--- THE TASK ---
For the entries that follow, restate word for word the line containing "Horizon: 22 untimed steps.", the line containing "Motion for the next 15", and every line that lies between them.

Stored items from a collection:
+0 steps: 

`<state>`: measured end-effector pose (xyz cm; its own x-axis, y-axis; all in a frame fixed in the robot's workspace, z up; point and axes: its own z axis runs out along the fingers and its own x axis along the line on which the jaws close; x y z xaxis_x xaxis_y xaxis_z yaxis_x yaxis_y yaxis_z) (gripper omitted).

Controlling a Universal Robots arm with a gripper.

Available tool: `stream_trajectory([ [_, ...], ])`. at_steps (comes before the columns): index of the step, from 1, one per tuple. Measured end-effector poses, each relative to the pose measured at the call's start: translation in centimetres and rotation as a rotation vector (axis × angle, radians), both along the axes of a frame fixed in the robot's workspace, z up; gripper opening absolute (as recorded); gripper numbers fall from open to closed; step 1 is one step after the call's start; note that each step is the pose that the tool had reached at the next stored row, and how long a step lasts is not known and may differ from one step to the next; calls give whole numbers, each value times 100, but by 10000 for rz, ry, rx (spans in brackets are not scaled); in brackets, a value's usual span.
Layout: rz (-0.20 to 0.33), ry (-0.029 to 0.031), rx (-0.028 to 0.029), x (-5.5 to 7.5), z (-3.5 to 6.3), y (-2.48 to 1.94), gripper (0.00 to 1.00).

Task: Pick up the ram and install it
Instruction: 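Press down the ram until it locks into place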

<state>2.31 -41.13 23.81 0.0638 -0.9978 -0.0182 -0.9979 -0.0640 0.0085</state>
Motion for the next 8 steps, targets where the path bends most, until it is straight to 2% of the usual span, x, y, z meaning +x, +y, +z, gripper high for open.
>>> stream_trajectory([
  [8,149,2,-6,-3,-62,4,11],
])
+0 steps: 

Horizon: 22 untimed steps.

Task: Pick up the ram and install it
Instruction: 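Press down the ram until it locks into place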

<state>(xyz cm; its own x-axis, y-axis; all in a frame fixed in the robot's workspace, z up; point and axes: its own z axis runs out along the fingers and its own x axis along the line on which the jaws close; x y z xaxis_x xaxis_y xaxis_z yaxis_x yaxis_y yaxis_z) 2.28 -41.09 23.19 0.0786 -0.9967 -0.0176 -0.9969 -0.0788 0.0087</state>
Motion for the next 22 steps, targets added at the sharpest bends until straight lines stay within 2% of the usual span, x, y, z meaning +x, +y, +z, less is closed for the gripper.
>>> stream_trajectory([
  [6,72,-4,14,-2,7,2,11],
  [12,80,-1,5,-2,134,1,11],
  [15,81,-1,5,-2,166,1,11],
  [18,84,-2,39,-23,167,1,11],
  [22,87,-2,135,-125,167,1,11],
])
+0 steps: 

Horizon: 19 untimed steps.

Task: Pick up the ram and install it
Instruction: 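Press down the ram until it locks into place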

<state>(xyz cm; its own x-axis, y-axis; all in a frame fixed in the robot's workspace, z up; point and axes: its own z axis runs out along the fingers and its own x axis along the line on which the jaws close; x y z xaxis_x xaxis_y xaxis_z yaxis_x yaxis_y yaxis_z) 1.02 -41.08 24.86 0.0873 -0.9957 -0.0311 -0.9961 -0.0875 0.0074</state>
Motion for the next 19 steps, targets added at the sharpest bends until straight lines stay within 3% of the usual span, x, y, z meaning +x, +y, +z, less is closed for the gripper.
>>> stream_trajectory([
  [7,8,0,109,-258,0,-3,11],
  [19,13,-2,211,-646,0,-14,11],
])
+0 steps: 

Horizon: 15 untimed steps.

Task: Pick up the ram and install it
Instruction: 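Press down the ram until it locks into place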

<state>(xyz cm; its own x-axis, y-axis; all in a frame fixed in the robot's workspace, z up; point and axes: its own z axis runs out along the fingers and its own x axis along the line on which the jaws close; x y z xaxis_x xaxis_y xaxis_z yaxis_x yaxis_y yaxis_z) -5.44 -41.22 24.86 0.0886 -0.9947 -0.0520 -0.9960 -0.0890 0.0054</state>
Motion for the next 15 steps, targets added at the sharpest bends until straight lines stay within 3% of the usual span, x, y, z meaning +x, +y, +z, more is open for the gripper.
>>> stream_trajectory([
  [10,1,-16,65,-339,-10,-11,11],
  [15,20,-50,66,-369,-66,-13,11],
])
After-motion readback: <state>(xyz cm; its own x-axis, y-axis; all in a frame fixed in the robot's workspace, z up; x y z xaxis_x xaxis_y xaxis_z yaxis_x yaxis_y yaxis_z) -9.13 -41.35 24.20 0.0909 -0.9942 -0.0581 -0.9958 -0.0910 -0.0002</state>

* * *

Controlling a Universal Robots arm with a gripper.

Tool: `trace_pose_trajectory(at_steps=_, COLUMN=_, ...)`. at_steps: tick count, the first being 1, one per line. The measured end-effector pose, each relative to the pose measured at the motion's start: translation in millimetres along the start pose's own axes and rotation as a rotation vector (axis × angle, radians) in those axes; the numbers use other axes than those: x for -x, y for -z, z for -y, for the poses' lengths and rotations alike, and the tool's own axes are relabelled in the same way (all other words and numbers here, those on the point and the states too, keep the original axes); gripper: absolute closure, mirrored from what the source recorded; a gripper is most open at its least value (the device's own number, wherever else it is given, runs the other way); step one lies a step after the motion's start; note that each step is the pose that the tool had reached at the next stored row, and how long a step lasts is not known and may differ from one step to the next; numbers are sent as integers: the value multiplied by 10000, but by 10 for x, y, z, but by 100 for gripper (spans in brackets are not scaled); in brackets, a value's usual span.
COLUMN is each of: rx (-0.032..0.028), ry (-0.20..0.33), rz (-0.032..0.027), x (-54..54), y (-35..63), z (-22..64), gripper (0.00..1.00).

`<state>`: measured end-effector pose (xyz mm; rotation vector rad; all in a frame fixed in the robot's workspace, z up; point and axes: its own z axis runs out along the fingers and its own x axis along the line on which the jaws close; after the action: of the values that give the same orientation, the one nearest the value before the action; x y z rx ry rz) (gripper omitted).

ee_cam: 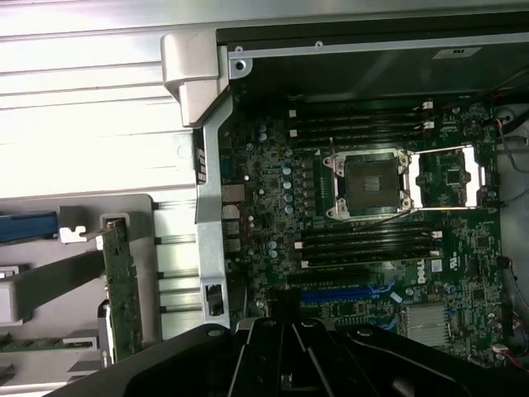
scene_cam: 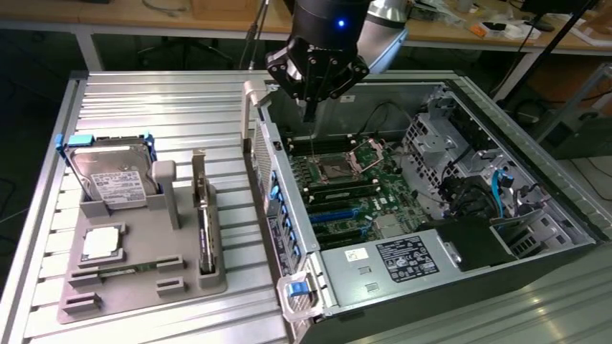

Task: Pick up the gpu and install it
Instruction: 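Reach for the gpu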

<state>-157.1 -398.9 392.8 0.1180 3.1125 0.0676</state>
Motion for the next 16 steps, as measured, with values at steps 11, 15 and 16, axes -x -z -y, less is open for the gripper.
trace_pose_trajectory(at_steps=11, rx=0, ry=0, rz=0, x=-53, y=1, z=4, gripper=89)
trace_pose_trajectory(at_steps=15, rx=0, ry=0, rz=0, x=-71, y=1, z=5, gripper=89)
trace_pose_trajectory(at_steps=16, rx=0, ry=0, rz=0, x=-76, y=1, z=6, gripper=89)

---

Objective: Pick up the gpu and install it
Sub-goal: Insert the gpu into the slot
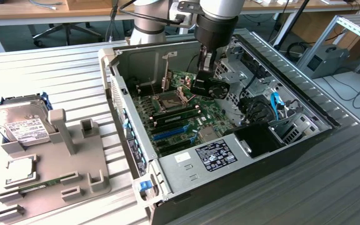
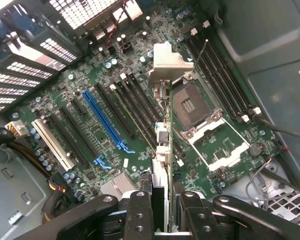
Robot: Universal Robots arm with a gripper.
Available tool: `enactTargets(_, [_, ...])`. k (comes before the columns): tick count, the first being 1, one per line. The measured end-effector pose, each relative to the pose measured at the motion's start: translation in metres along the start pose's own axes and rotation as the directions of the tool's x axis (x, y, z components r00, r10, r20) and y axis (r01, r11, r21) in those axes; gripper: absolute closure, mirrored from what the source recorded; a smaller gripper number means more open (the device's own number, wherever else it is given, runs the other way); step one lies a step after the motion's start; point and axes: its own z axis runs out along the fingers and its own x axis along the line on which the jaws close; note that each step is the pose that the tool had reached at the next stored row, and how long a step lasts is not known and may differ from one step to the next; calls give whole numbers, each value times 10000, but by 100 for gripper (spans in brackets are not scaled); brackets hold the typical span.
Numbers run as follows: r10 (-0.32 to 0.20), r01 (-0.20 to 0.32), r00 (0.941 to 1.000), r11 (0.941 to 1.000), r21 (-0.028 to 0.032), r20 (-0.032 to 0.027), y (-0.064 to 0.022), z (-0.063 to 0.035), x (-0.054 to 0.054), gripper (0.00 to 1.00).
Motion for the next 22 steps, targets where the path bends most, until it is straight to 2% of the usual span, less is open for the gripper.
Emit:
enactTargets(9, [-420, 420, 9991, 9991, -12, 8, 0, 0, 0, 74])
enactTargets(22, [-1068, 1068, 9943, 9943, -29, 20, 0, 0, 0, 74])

--- RESULT FOR THIS TASK ---
Horizon: 22 untimed steps.

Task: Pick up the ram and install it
Instruction: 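Press down the ram until it locks into place
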
<state>(xyz cm; its own x-axis, y-axis; all in a frame fixed in the robot's workspace, z up; point and axes: its own z axis runs out along the fingers and its own x axis along the line on which the jaws close; x y z xaxis_x xaxis_y xaxis_z yaxis_x yaxis_y yaxis_z) 2.28 -41.09 23.19 0.0786 -0.9967 -0.0176 -0.9969 -0.0788 0.0087</state>
Motion for the next 22 steps, targets added at the sharpest bends until straight lines stay within 2% of the usual span, x, y, z meaning +x, +y, +z, less is closed for the gripper.
>>> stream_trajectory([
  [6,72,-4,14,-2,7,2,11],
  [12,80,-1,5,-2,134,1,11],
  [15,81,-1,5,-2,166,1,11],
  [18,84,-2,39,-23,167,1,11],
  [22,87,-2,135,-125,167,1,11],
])
+0 steps: 

Horizon: 19 untimed steps.

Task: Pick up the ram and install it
Instruction: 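Press down the ram until it locks into place
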
<state>(xyz cm; its own x-axis, y-axis; all in a frame fixed in the robot's workspace, z up; point and axes: its own z axis runs out along the fingers and its own x axis along the line on which the jaws close; x y z xaxis_x xaxis_y xaxis_z yaxis_x yaxis_y yaxis_z) 1.02 -41.08 24.86 0.0873 -0.9957 -0.0311 -0.9961 -0.0875 0.0074</state>
Motion for the next 19 steps, targets added at the sharpest bends until straight lines stay within 3% of the usual span, x, y, z meaning +x, +y, +z, less is closed for the gripper.
>>> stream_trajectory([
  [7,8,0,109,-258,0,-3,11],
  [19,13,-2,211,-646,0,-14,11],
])
+0 steps: 

Horizon: 15 untimed steps.

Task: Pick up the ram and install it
Instruction: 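Press down the ram until it locks into place
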
<state>(xyz cm; its own x-axis, y-axis; all in a frame fixed in the robot's workspace, z up; point and axes: its own z axis runs out along the fingers and its own x axis along the line on which the jaws close; x y z xaxis_x xaxis_y xaxis_z yaxis_x yaxis_y yaxis_z) -5.44 -41.22 24.86 0.0886 -0.9947 -0.0520 -0.9960 -0.0890 0.0054</state>
Motion for the next 15 steps, targets added at the sharpest bends until straight lines stay within 3% of the usual span, x, y, z meaning +x, +y, +z, more is open for the gripper.

No additional lines are needed for this answer.